Mardi 2 mai

Il y a des paroles que l’on prononce sans y penser et que l’on regrette après coup. Pas forcément parce qu’elles font du mal. Mais parce qu’elles sont… comment dire… Inadaptées.

“C’est jouer à être quelqu’un d’autre.”

J’ai très souvent, jusqu’à cette année en fait, utilisé cette phrase, lorsque je demandais à mes élèves d’écrire des rédactions adoptant un autre point de vue, ou de rédiger “des textes qui nous serviront à rien pour plus tard.”

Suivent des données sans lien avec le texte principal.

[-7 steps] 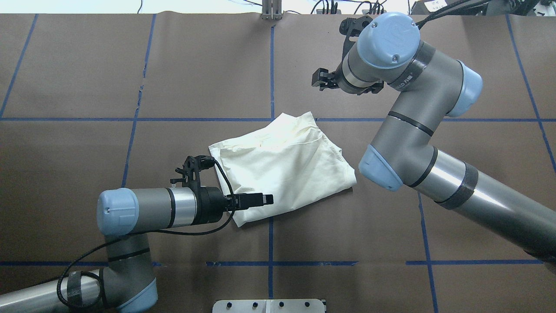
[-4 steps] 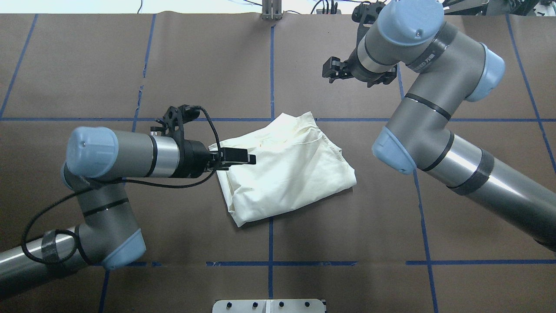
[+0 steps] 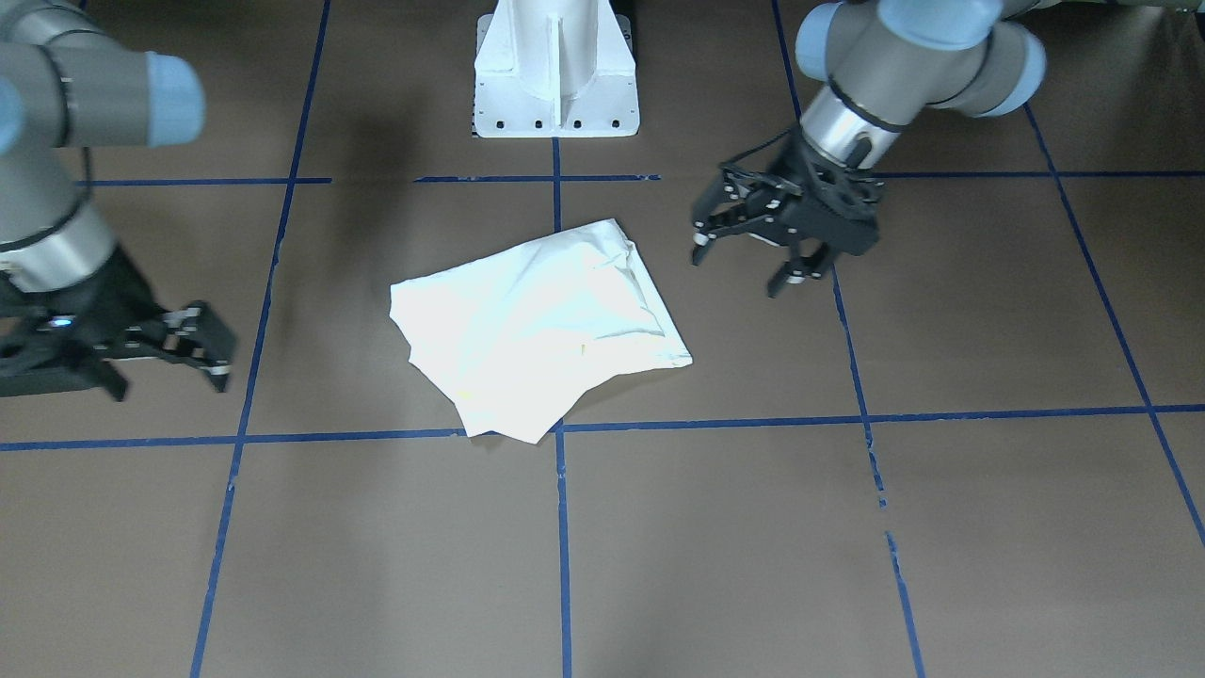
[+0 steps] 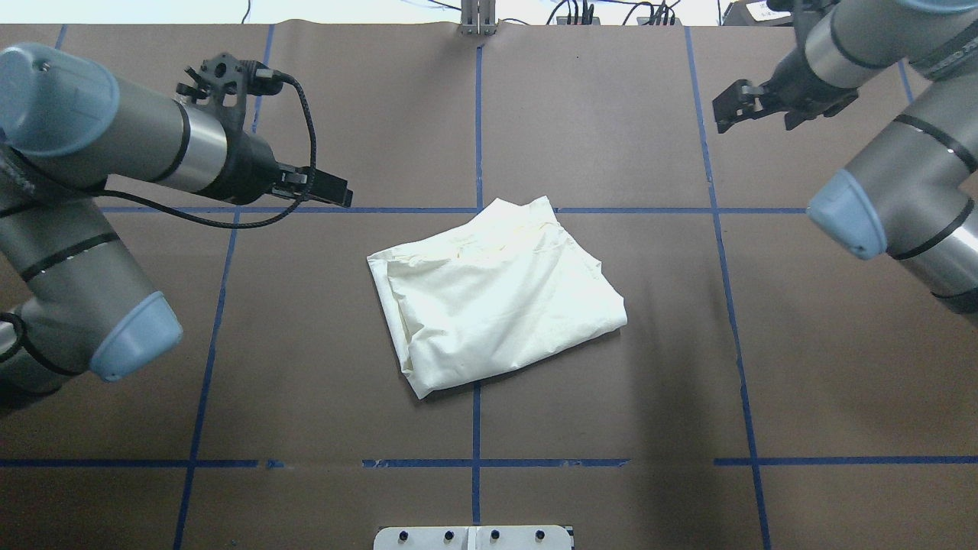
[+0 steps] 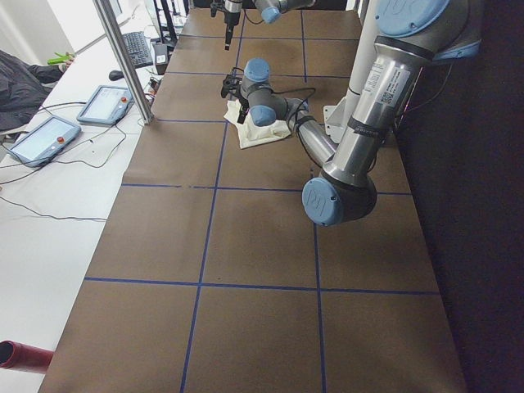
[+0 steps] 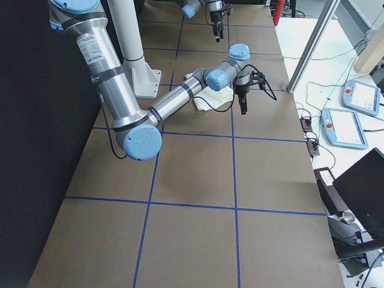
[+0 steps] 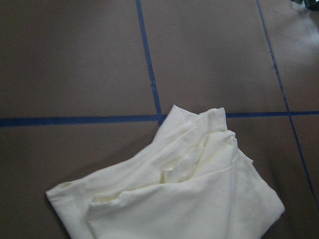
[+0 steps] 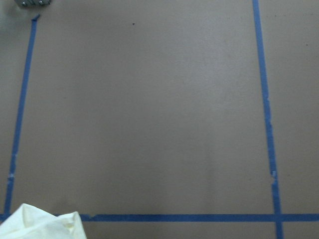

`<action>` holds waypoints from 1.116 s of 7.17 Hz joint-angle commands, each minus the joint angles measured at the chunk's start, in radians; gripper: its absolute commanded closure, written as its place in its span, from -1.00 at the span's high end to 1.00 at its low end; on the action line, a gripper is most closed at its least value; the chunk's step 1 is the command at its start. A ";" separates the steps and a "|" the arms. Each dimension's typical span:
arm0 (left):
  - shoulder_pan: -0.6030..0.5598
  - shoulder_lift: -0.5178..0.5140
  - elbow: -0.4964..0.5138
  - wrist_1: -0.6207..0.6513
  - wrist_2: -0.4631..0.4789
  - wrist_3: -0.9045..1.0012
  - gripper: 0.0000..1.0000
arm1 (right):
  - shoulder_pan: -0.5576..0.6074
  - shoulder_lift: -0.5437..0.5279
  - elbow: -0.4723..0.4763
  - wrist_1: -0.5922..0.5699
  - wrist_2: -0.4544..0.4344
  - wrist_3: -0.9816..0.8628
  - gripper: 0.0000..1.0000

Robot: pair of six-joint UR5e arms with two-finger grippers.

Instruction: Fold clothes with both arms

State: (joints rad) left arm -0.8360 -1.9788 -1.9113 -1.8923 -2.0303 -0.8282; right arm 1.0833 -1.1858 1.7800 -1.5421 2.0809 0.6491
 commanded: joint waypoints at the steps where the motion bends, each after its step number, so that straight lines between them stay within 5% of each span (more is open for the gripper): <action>1: -0.240 0.093 -0.043 0.191 -0.028 0.476 1.00 | 0.210 -0.098 -0.002 -0.132 0.050 -0.434 1.00; 4: -0.622 0.196 0.175 0.190 -0.185 1.029 1.00 | 0.465 -0.228 -0.069 -0.196 0.197 -0.819 1.00; 8: -0.750 0.268 0.415 0.205 -0.214 1.049 1.00 | 0.527 -0.468 -0.096 -0.164 0.180 -0.813 1.00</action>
State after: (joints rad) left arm -1.5509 -1.7427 -1.5462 -1.6906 -2.2247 0.2177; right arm 1.6014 -1.6118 1.6851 -1.7200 2.2585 -0.1706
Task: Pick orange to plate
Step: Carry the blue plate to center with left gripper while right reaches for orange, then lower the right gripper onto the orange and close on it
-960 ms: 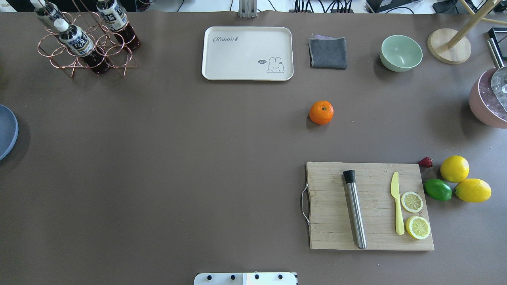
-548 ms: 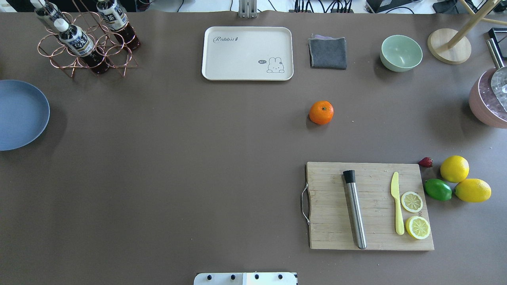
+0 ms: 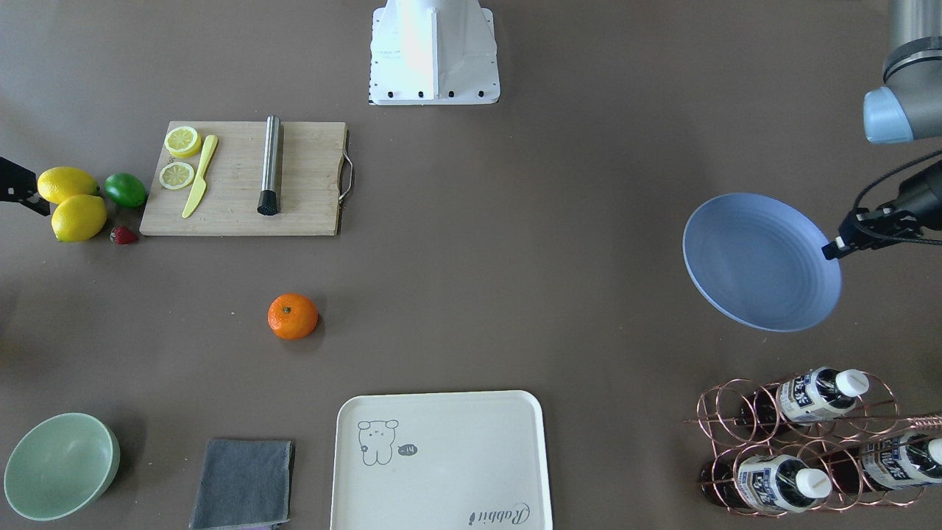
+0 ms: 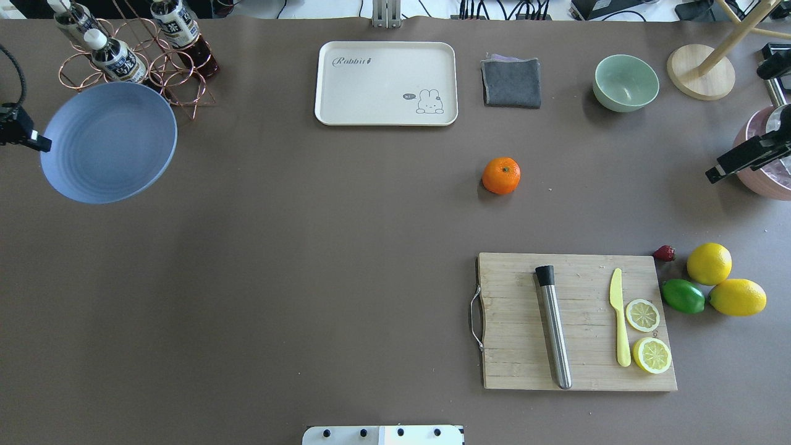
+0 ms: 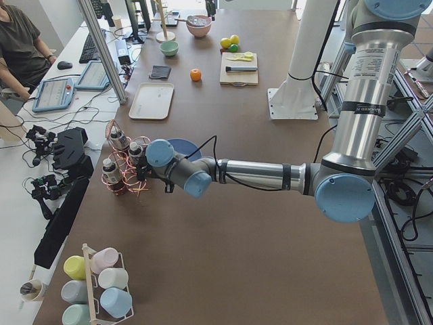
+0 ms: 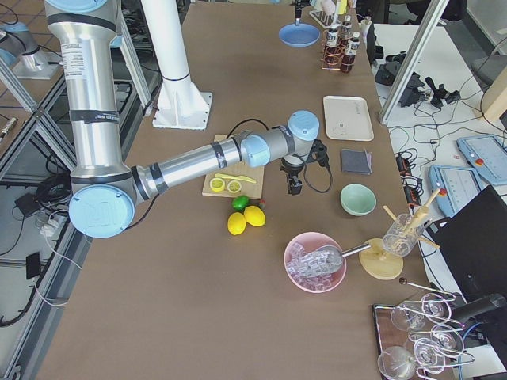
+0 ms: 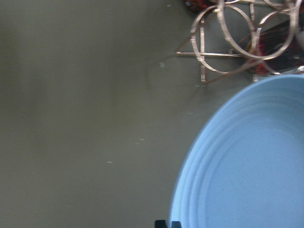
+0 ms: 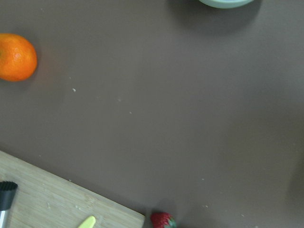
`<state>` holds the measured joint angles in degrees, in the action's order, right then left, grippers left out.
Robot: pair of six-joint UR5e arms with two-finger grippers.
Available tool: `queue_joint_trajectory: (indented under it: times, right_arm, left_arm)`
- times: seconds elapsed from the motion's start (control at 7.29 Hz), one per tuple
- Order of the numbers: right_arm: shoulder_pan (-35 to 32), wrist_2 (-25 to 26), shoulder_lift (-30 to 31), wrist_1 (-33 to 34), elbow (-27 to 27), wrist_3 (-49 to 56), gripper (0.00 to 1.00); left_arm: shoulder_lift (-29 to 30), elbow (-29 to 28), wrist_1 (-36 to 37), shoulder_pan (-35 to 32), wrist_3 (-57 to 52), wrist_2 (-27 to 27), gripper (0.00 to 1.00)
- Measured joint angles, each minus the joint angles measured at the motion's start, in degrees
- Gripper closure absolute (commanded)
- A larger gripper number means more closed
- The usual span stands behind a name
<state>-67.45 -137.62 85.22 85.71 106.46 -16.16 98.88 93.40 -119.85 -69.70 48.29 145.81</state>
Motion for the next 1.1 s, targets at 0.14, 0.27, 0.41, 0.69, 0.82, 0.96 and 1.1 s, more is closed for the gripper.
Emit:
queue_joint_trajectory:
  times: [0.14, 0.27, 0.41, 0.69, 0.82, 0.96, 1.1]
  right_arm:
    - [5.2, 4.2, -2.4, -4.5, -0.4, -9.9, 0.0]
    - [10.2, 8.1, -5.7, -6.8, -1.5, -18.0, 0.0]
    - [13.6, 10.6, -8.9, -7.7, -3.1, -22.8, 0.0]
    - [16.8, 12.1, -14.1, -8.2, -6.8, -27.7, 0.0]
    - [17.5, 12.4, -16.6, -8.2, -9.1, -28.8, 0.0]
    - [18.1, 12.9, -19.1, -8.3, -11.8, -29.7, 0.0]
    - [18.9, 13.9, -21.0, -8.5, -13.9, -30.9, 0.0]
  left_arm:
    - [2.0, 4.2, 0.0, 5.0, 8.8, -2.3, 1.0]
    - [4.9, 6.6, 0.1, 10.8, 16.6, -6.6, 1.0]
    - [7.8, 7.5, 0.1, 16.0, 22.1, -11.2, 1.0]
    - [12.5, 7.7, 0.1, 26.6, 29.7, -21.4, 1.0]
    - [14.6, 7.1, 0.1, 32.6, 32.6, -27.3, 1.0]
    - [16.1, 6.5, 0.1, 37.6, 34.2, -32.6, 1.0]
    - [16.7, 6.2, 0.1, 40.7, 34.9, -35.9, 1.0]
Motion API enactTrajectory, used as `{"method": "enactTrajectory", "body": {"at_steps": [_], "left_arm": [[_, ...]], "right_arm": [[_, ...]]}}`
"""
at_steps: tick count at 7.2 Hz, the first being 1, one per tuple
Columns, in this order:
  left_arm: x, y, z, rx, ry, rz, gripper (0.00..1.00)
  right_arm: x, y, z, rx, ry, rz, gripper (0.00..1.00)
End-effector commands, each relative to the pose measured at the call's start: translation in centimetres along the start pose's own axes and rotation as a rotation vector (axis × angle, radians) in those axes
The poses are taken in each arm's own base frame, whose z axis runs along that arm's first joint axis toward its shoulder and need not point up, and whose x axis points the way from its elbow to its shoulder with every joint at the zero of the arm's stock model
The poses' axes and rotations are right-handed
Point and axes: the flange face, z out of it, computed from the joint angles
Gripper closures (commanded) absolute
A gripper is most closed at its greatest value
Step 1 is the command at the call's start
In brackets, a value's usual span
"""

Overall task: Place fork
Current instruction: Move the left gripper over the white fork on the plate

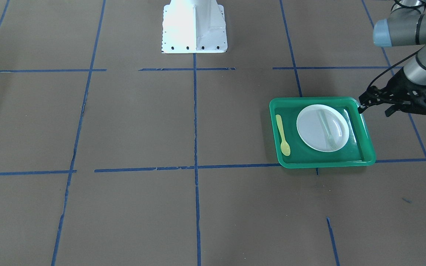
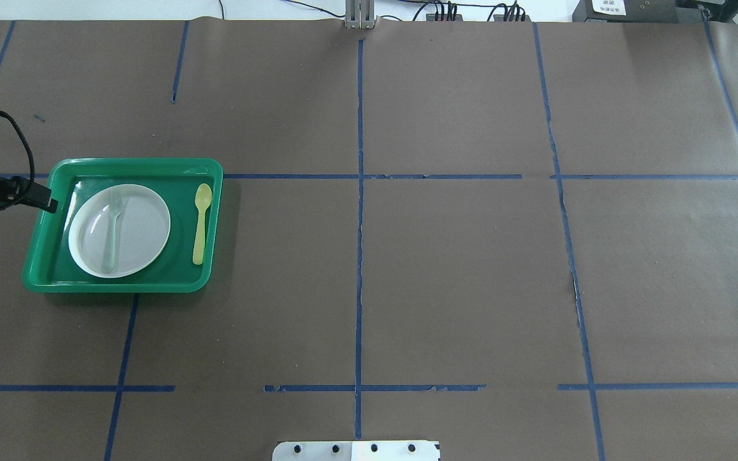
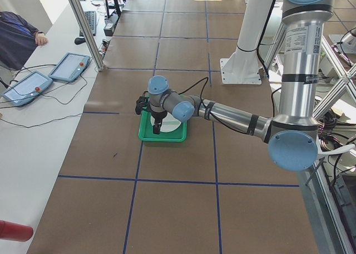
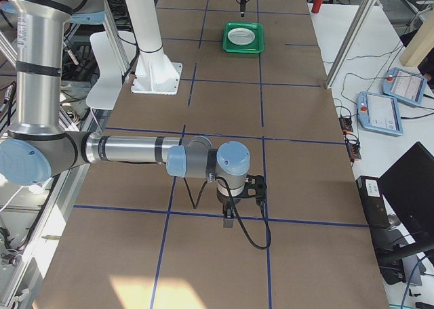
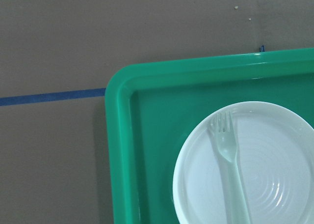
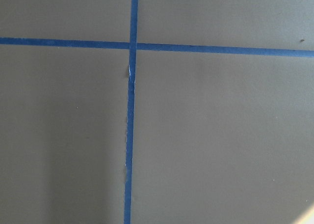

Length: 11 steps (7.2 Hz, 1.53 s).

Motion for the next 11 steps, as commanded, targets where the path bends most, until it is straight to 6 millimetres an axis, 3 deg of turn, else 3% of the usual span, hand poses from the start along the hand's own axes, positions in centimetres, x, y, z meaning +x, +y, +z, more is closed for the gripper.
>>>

Et aujourd’hui, une sorte de mini-révolte chez les quatrièmes. Une révolte gentille, parce que les quatrièmes sont adorables. Je leur demande de rédiger un article descendant une œuvre qu’ils aiment beaucoup, à la manière de Lucien de Rubempré chez Balzac. Ils se mettent – tellement respectueusement que c’en est presque drôle – en colère.

“Mais on n’a pas envie ! C’est horrible !
– C’est pour faire comme si vous étiez journaliste dans le roman.
– Mais on veut pas être journaliste dans le roman !”

Le moi d’il y a quelques temps les aurait morigéné pour leur manque de curiosité. Mais il y a beaucoup à réfléchir dans les protestations de cette classe placide. Et notamment ceci : ils ne savent pas, comme tous les adolescents, qui ils sont. Pas encore. C’est normal, c’est peut-être même plutôt encourageant. Alors quand ils jouent un rôle, ils veulent que ce soit rassurant, beau et vrai. Leur travail sur Le Cid en est la preuve : ils ont passé énormément de temps à choisir le personnage qu’ils interpréteraient. Parce que pour eux, ils sont ce personnage. Passer la peau d’un être déplaisant n’a rien de cathartique ou de libérateur pour eux. Pas encore. Ils sont suffisamment occupés à former leur individualité pour aller en explorer d’autres. Alors quand le prof leur propose de jouer quelqu’un qui leur est totalement étranger…

Je finis par renoncer. On rédige ensemble le blâme d’une œuvre à laquelle ils sont indifférents. C’est moins intéressant – pour moi – mais ils participent tous. Et posent de petites briques dans la construction de leur esprit.